Russia may possibly fuel ISRO’s semi‑cryogenic rocket engines

India's space program is at a critical juncture as ISRO plans to acquire advanced semi-cryogenic rocket engines from Russia to enhance its launch capabilities

PSLV C-62 Representative: The PSLV C-62 lifting off from the Satish Dhawan Space Centre in Sriharikota, Andhra Pradesh, on January 12 | PTI

There is a quiet but very important thing happening in India's space programme right now. ISRO, the organisation that gave us Chandrayaan, Mangalyaan, and so many proud moments, is planning to buy rocket engines from outside India. Possibly from Russia.

And this one decision tells us a lot about where India stands in the race to become a true space superpower.

What is a semi-cryogenic engine?

Think of a rocket engine like a very powerful stove. The stronger the flame, the heavier the load it can lift. Normal rocket engines use fuels that are stored at room temperature. Cryogenic engines use extremely cold fuels like liquid hydrogen, stored below -250°C. They are very powerful but complicated. A semi-cryogenic engine is the middle path.

It uses kerosene, yes, the same type used in lamps and stoves, but pairs it with liquid oxygen that is kept very cold (below -150°C).

This combination gives massive power while being cheaper and easier to handle than full cryogenic systems. It is a smarter, more efficient engine for lifting very heavy loads into space.

Why does ISRO need semi-cryogenic engines?

India's most powerful rocket right now is the LVM3, the one that launched 36 OneWeb satellites in a single go. But LVM3 has a limit. It can carry around 4,000 kg to higher orbits.

“As India plans bigger satellites, moon missions, space station ambitions, and even human spaceflight, this is simply not enough. ISRO needs a more powerful rocket. And to make LVM3 more powerful quickly, the easiest solution is to replace its second-stage engine with something much stronger,” explained space analyst Girish Linganna.

Currently, LVM3's second stage uses two Vikas engines. The Vikas engine has been with ISRO since 1993. “Though the Vikas engine is reliable and trusted, it produces only about 60 to 80 tonnes of thrust. The Russian RD-191 engine produces 200 to 220 tonnes of thrust, nearly two-and-a-half times more powerful. Fitting this into LVM3 would dramatically change what India can launch from its own soil, without paying foreign companies to do it,” added Linganna.

India's Parliamentary Standing Committee has already set aside budget funds for 2026–27 specifically to bring in these semi-cryogenic engines. This is the first official government document to openly talk about buying such engines, a very significant moment.
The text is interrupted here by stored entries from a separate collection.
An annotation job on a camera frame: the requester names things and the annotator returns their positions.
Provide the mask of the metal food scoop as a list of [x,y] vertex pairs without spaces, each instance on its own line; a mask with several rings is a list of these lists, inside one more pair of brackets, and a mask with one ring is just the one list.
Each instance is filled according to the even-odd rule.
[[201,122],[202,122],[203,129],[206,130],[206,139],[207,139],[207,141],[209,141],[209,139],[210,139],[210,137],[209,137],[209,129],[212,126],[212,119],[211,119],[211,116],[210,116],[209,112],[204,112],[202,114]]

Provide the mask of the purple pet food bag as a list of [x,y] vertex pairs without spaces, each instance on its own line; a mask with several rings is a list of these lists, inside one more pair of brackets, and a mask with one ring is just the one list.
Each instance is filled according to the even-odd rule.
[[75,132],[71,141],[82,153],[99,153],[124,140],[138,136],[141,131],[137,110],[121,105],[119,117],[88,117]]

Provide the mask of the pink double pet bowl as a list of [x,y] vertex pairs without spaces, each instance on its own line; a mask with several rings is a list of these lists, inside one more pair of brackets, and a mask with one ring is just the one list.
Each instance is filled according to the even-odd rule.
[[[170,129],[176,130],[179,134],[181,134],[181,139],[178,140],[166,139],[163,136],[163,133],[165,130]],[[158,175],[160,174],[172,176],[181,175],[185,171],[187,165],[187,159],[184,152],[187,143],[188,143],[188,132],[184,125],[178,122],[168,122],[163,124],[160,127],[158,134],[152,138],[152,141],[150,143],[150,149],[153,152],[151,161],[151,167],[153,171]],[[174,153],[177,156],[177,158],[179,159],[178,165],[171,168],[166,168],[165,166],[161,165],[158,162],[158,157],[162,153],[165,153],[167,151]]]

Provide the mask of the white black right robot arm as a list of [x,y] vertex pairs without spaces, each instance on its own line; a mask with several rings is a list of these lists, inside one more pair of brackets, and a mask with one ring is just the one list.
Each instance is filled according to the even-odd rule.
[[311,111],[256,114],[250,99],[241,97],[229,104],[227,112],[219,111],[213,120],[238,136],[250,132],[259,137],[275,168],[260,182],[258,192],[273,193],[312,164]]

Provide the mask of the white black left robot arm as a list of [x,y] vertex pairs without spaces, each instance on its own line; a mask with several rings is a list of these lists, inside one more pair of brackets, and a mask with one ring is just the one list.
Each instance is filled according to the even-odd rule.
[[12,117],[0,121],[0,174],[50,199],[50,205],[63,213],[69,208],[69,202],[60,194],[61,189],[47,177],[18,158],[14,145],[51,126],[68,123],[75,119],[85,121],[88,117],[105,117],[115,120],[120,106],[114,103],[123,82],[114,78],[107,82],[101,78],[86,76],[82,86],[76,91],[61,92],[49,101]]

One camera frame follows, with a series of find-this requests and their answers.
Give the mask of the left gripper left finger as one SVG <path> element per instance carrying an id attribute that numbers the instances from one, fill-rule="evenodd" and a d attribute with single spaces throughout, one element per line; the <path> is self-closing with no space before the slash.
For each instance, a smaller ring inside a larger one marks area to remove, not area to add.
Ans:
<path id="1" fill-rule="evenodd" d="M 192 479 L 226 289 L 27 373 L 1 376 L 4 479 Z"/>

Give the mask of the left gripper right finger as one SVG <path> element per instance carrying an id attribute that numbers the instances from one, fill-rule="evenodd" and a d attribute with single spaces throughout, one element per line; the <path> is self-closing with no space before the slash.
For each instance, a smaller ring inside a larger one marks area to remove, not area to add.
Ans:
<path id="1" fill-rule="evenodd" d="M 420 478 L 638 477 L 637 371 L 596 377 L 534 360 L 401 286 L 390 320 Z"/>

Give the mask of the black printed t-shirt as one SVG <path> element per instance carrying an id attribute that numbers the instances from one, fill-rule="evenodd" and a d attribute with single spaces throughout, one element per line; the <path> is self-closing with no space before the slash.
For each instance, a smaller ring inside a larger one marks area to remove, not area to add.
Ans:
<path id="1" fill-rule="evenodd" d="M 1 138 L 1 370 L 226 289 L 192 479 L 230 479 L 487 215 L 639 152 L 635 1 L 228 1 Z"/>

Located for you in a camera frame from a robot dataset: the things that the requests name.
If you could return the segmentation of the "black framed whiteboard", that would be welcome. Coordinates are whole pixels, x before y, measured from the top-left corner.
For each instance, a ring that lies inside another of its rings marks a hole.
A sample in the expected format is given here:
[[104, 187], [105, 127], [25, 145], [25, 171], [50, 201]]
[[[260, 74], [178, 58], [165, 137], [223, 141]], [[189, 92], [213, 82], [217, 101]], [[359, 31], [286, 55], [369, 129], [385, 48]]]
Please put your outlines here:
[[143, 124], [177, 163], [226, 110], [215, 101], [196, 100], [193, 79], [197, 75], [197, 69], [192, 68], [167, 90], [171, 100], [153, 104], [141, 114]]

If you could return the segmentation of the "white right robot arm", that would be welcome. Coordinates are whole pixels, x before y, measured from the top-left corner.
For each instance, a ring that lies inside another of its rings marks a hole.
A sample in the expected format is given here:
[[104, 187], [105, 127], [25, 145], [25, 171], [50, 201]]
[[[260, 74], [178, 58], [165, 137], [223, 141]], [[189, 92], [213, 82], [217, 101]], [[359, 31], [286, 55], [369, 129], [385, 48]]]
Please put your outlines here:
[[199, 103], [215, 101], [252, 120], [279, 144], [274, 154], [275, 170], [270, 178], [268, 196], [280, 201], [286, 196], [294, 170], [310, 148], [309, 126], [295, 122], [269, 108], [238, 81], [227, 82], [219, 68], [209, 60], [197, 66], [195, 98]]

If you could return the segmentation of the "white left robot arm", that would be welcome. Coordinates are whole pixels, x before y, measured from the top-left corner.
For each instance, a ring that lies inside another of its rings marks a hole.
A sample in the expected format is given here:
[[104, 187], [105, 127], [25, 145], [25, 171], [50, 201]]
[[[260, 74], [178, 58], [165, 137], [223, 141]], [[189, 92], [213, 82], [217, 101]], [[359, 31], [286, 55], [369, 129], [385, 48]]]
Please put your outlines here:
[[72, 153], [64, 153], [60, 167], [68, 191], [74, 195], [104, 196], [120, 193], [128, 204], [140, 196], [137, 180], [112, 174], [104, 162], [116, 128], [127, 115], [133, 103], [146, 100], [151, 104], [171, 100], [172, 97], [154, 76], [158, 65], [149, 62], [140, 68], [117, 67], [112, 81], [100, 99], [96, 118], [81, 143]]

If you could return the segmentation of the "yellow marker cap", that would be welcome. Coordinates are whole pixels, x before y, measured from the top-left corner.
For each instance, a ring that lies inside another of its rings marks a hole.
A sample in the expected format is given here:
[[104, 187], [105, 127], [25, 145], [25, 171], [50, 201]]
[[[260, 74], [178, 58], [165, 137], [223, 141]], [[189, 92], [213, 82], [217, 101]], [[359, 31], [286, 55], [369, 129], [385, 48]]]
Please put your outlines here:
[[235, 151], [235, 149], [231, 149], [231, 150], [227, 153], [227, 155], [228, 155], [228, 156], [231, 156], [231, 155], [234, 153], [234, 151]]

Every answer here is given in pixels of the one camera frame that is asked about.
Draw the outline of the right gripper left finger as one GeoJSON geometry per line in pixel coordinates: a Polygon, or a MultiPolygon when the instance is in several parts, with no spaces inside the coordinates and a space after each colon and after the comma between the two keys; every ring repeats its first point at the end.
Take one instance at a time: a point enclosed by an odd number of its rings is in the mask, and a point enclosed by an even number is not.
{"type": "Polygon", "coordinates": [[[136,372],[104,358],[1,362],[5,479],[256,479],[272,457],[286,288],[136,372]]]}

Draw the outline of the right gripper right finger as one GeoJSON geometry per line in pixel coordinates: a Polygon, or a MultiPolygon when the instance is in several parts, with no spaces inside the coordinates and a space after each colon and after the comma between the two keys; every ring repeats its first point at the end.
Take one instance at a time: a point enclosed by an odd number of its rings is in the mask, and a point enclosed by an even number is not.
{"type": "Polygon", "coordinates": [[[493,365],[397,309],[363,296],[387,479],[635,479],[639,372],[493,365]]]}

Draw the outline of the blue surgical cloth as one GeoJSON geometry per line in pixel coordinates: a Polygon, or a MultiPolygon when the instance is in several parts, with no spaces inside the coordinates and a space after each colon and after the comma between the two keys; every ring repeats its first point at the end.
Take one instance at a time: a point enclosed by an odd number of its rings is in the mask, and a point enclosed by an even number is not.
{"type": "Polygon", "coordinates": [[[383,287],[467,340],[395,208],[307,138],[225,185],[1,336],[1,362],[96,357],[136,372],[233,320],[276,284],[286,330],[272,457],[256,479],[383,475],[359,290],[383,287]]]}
Why can’t India just make its own cryogenic engines?

This is the most honest and important question. India is working on its own semi-cryogenic engine called the SE-2000. Work has been going on for years. But the truth is, it is not ready. Not yet. Possibly not for several more years.

“Building a semi-cryogenic engine is not like assembling a machine. It requires mastering a very specific area of engineering combustion dynamics at extreme pressures, managing fuels at low temperatures, designing turbopumps that spin faster than a jet engine, and testing everything hundreds of times before it can be trusted with a real rocket. Russia has been doing this since the 1960s.
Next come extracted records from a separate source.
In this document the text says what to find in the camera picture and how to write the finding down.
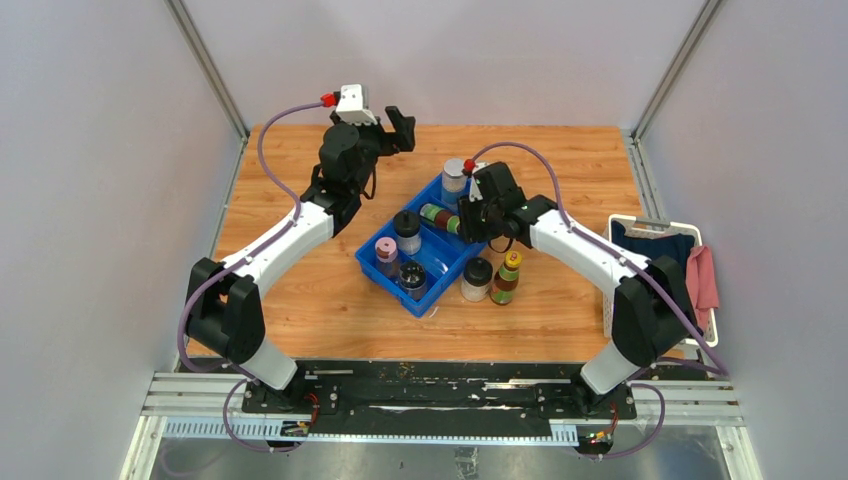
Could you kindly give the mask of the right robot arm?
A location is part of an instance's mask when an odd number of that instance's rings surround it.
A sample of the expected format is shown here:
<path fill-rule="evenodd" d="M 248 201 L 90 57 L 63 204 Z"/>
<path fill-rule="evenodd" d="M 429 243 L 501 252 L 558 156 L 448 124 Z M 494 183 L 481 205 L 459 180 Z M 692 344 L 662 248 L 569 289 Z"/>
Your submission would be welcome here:
<path fill-rule="evenodd" d="M 552 199 L 525 196 L 503 162 L 467 160 L 469 192 L 458 200 L 462 239 L 516 240 L 562 262 L 613 300 L 607 345 L 570 379 L 565 395 L 584 417 L 596 417 L 611 394 L 686 338 L 699 334 L 681 264 L 650 259 L 584 228 Z"/>

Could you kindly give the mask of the yellow cap sauce bottle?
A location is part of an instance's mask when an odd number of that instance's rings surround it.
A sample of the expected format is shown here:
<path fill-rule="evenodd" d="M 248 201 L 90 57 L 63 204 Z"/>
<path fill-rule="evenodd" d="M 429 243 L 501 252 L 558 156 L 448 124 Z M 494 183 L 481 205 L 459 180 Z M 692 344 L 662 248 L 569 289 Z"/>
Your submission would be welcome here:
<path fill-rule="evenodd" d="M 519 282 L 521 263 L 522 255 L 518 251 L 509 250 L 504 254 L 490 290 L 490 299 L 495 304 L 507 305 L 512 302 Z"/>

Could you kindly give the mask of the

They have decades of experience, failures, fixes, and refinements baked into every engine they build. India started seriously working on this technology much later. There is no shortcut in rocket science. You cannot rush experience. Each test, each failure, each small success teaches something. And India is still in that learning phase with the SE-2000,” remarked Linganna.

Why buying it from Russia matters

India cannot wait ten more years to upgrade its rockets. The commercial space market is moving fast. Other countries are launching heavier satellites. International competition is increasing. If ISRO waits for its own engine to be ready, it will lose years of business, missions, and momentum.
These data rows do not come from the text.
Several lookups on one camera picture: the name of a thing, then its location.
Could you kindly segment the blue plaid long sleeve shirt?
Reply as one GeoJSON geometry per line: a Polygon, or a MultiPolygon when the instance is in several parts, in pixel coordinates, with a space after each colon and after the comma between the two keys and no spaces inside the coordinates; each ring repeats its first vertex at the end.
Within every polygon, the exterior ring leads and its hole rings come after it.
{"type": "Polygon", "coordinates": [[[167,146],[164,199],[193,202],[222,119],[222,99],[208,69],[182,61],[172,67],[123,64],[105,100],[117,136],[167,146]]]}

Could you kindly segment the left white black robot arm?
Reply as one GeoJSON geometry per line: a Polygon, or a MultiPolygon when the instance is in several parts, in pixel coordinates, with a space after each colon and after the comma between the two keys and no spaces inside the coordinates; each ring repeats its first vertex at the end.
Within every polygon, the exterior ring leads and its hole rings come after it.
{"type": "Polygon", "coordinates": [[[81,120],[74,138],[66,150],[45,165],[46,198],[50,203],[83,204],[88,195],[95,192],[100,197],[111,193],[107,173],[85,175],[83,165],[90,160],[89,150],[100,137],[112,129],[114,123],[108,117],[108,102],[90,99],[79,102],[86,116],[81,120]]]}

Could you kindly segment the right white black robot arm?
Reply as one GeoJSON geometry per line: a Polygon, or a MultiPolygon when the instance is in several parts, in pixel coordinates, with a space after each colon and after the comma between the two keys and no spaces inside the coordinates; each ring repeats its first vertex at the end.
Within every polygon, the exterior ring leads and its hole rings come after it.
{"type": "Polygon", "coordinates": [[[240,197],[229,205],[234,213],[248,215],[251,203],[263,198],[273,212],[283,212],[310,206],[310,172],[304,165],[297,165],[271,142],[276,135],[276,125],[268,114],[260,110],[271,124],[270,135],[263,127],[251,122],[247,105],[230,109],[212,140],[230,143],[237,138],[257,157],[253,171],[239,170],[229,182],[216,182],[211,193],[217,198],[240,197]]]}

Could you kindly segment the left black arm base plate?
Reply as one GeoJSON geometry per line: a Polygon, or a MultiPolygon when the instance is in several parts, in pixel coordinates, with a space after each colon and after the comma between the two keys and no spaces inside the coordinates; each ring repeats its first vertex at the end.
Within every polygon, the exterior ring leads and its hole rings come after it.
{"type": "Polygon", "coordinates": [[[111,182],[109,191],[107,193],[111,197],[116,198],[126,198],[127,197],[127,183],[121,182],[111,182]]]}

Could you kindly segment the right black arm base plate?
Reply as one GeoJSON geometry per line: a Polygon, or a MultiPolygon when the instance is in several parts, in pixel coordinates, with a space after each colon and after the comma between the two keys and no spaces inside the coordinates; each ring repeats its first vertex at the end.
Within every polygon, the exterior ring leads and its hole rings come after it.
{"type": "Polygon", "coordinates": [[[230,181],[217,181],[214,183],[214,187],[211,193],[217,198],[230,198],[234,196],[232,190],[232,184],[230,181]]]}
Buying the RD-191 now and, more importantly, manufacturing it in India under licence with Russian support and local industry involvement is a smart bridge strategy. Use the Russian engine to power India's rockets today. Learn the technology from the inside. Build local expertise. And one day, replace it entirely with the homegrown SE-2000.

Russia has been a trusted partner for India in defence, nuclear energy, and space for decades. This is not a new relationship built on desperation. It is a partnership built on history and mutual benefit.

India wants to launch heavier satellites from Indian soil, stop paying foreign companies for launches that India should be doing itself, and eventually build heavy-lift rockets that can go to the moon, Mars, and beyond. None of that is possible with yesterday's engines.